Your logline should also be a taste of what is to happen in your story, not a summary. Main characters should be mentioned, where they start in the story, what the plot is, and how it will affect them. You should be careful not to give too much detail or spoil the story. The logline should be a hook for anyone who is going to read your script. It should be enough to make the potential reader crave to know more.
It’s important to know your characters to write about their trials and how they would react. While character bios aren’t necessary for a treatment, having a short blurb for them doesn’t hurt either. Showing that you know your characters well is a great way of proving that your story is well-written. Nothing ruins a story more than shallow or unrealistically fluidic characters.
By creating a brief description and detailing your characters, your reader can perhaps get more information or background that didn’t show up in the treatment but can be used or referenced in the film. The more you explore your characters, the better chance you also have of writing a more in-depth story. After all, it is your character, not you, going through the trials and tribulations you’re designing.
The Five Ws
It’s very easy to skip over the basics and go straight to the meat of the story, but muscle and skin without bones is just a sad puddle. Before you start your outline, answer these five questions: Who are your characters? What is happening to them throughout the story? When is the story set? Where are your characters throughout the story? and Why are they going through this? You might be surprised when you hesitate at ‘why’. A good dive into your characters can result in a better understanding of why they’re going through this conflict. Of course, these Five Ws cover more than just those five questions.

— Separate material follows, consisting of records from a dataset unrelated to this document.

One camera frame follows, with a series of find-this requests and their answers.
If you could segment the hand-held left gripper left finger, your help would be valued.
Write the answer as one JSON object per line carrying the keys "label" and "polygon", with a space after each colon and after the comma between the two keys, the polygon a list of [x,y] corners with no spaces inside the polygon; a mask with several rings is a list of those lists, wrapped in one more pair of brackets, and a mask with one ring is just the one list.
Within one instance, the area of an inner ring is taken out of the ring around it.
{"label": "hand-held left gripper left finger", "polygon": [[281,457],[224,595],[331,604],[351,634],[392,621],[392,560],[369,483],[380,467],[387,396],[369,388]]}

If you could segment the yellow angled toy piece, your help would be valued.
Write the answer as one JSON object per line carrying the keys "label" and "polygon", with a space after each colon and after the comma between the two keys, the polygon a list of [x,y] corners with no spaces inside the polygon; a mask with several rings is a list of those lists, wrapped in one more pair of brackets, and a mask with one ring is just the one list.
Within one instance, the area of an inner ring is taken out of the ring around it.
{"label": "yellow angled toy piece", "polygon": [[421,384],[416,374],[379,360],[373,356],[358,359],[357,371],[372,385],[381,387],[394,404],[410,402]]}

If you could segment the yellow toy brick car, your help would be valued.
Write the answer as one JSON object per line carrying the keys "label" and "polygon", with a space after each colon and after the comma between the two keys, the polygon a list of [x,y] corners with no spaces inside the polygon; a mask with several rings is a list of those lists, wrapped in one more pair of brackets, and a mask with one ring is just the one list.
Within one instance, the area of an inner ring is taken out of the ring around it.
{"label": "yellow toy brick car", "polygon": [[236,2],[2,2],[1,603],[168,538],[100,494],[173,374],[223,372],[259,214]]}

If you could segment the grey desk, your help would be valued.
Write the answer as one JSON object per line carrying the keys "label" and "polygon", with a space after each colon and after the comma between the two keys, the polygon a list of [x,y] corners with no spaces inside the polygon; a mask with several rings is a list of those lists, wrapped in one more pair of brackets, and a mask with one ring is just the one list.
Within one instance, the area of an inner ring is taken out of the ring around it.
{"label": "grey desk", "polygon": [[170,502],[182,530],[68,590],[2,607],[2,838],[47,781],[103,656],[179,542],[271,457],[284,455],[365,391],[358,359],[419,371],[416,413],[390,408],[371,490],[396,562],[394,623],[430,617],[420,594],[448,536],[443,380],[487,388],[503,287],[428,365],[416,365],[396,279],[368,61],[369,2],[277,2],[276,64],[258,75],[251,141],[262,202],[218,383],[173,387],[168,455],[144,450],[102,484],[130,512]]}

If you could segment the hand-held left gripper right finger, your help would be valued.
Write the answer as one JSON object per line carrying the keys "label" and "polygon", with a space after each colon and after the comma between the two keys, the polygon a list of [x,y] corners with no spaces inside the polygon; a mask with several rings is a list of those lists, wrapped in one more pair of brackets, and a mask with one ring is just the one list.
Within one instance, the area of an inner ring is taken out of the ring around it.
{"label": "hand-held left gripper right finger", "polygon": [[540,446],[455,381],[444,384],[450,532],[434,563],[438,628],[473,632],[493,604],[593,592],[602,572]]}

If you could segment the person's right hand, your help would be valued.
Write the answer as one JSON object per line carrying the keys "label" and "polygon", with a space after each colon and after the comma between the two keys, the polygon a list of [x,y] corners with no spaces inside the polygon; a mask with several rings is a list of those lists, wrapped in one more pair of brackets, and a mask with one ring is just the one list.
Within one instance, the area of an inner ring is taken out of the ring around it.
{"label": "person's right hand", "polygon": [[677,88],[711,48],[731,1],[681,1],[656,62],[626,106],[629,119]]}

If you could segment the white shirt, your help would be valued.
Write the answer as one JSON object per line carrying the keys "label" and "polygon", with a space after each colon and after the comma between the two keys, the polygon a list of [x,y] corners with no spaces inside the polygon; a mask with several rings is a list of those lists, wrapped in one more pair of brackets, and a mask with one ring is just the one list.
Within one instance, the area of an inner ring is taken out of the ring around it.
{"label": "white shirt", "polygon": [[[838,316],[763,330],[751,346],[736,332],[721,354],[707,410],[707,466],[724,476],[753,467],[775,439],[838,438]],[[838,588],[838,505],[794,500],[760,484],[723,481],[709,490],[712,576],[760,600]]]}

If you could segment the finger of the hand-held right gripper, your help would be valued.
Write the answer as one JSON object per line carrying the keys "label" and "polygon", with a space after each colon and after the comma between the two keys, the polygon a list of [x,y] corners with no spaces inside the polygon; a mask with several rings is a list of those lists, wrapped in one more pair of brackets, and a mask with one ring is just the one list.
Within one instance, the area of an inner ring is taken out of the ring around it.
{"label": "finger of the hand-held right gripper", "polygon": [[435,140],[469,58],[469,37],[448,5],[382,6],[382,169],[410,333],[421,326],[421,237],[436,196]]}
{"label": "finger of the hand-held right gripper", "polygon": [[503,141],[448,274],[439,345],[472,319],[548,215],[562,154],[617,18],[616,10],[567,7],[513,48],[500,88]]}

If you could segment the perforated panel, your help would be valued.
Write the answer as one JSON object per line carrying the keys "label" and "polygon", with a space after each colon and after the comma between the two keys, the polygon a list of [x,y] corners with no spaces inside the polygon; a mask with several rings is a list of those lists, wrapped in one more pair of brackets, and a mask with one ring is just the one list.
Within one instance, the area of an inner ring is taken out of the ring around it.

What does your character hope to gain? When is your character’s moment of greatest weakness? Why do they have this weakness? These questions churn your story into something with depth whether you start with them or apply them a little while later. Make sure all of these questions and others that stem off of the Five Ws can be answered from your treatment alone.
While you don’t need a three act structure, if you do, it’s good to note when they begin and end. Act One sets the scene and dramatizes the main conflict. Everything should be introduced that is not a surprise for later in this act. Act Two should show how the conflicts revealed in the first act lead to the crisis. It should end right around where the protagonist is nearing the end of their conflict.
Act Three is the end of the main conflict and how it resolves. Not all stories need to follow this structure and there are dozens of different types of structures too, but as the writer, you should know where these specific points are. Map out the conflict and plot and make sure it moves at a realistic pace. Some rules, like Act One introducing all the main characters, location, and plot, is very important. If the audience is thirty minutes into a film and the character hasn’t faced a trial yet, it might be something you need you adjust.
Read and Share
There are treatments online from movies you’ve probably seen that you can read in preparation or read to compare. For instance Simply Scripts has more than just screenplays, they have collections of treatments too. You can also have a friend or colleague read over your work and give you critique. The less they know about film the better. They’ll easily tell you if they followed the storyline like a regular audience member or whether something confused them.
If they can’t understand it, it needs to be ironed out and fixed. There are also companies that can read your scripts and treatments for everything from spelling errors to pacing problems. They usually cost a bit, but if this is something you want to be the best it can be, letting other read with different perspectives and preferences can immensely improve your script.